Montagsblock /198

In Kursbuch 14 mit dem Titel Kritik der Zukunft, erschienen im August 1968, findet sich ein Gespräch, das Hans Magnus Enzensberger mit Rudi Dutschke, Bernd Rabehl und Christian Semler im Oktober 1967 geführt hat. Es sollte um die Zukunft gehen und um die Möglichkeit der Revolution. Enzensberger hat nach allzu allgemeinen Erörterungen seine Gesprächspartner in der Mitte des Gesprächs gebeten, von der Weltrevolution aufs Lokale umzustellen: Was täten sie, wenn sie die Gelegenheit hätten, die Revolution in Berlin zu machen – man muss sich vorstellen: West-Berlin, isoliert, begrenzt, überschaubar? Enzensberger fügte eine kleine Bemerkung in die Frage ein, über die man schnell hinwegliest, man habe es nämlich zu tun mit einer Welt, die schon da ist, „mit ökonomischen, mit Strukturproblemen, mit einer vorhandenen Bevölkerung, die so ist, wie sie ist.“

Die Sätze der drei werden nicht unbedingt konkreter, aber deutlich. Rudi Dutschke stellt sich vor, „daß die Gesellschaft eine große Universität wird, eine riesige lernende Gesellschaft, eine große Schule“, die Stadt sei in Form von „dezentralisierten Kommunen“ aufzugliedern. Erstaunlich offen blieb die Frage, was man mit denen machen solle, die nicht mitmachen wollen. Bernd Rabehl schlägt vor, dass man „älteren Leuten und bei bestimmten Verbrechen“ den Betroffenen die Möglichkeit geben sollte, auszuwandern. Was nicht in die Revolution passt, wird abgeschoben. Die „Neurose verschwindet mit dem Umbau der Gesellschaft“, sagte (ausgerechnet!) Rabehl noch, man hoffte auf eine verkürzte Arbeitszeit usw.
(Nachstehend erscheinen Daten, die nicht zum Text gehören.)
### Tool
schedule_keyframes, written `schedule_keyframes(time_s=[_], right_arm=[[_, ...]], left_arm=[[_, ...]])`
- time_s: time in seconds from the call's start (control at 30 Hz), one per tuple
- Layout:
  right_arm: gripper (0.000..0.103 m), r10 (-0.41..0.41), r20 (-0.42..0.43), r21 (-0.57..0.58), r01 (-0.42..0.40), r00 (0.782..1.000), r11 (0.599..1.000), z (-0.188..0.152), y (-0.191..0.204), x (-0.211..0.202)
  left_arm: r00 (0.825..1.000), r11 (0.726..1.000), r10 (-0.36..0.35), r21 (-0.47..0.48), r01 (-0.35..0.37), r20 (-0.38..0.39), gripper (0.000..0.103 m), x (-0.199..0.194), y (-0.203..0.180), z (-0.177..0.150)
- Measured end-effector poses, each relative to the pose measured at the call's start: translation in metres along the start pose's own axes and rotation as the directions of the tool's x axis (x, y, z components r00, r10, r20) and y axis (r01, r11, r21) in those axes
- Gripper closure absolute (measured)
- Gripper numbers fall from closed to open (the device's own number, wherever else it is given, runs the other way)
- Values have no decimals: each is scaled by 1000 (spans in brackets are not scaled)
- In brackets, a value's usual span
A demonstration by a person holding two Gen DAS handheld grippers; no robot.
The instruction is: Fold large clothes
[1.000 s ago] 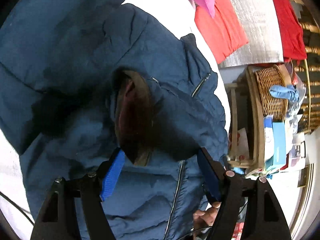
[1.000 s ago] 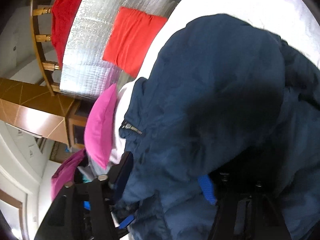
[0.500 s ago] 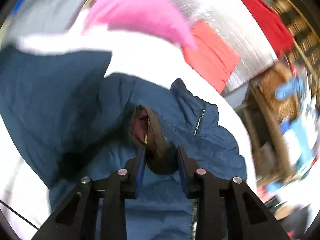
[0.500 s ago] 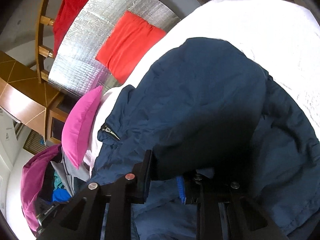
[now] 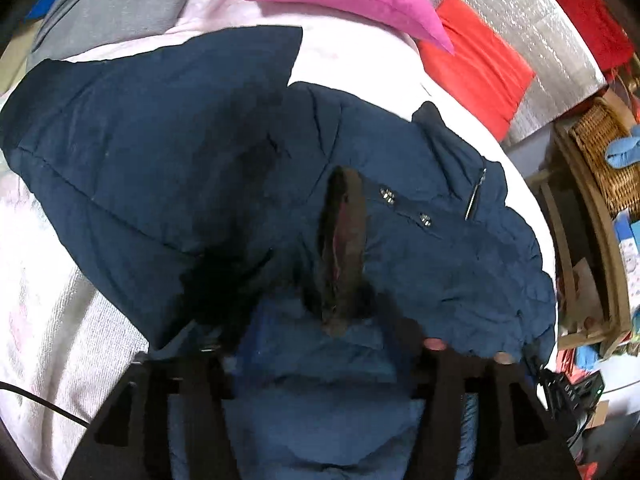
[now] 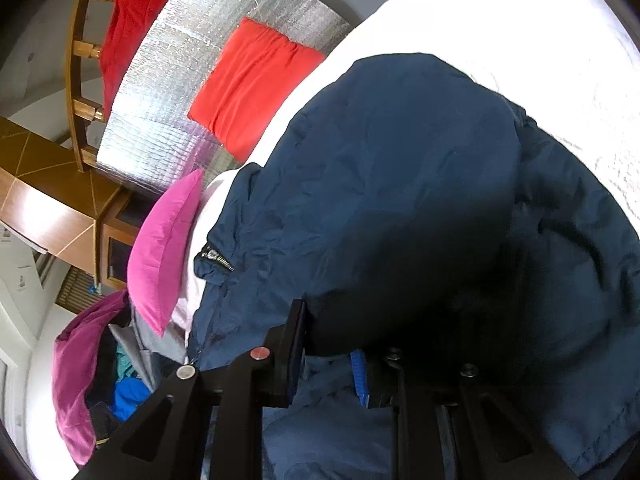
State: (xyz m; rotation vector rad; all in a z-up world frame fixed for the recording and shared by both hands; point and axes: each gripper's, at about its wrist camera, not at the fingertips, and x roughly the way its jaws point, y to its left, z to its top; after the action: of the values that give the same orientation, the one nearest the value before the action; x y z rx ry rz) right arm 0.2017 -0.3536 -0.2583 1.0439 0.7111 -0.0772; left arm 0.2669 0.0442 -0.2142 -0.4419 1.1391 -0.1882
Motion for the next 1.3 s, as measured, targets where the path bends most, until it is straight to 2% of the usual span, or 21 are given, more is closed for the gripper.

Dann folgt eine kleine Passage eines Zwiegesprächs mit Dutschke, in dem Enzensberger unmerklich das gesamte Gebäude seiner großsprechenden Gesprächspartner ins Wanken bringt. Sie geht so:

 

D. Die verkürzte Arbeitszeit kann zur völligen Beseitigung von Schichtarbeit, von Nachtarbeit führen.

E. Das geht nicht, weil es Service-Funktionen gibt, die 24 Stunden am Tag nötig sind. Verkehrs-, Versorgungs- und Nothilfefunktionen werden 24 Stunden am Tag gebraucht.

D. Das stimmt. Wir brauchen zum Beispiel Großküchen, die sich nicht durch Einfachheit auszeichnen, sondern hoch entwickelte Bedürfnisse entfalten.

E. Die Kochkunst ist leider keine revolutionäre Kunst.“

 

Dieses argumentative Florett wird von den Dreien nicht wirklich wahrgenommen, man konzediert noch, dass es eines „sehr langfristigen Lernprozesses“ bedarf. Aber gemerkt haben sie es nicht.

Enzensbergers Kunst bestand hier darin, die Dinge auf ihre eigenen Bedingungen zurückzuführen und der einfachen Lösung zu misstrauen. Er nahm eine Welt ernst, die schon da war und nur die Zutaten kennt, die zur Verfügung stehen. Wie die Kochkunst.

Der Begründer und erste Herausgeber des Kursbuchs verstarb am vergangenen Donnerstag 93-jährig in München.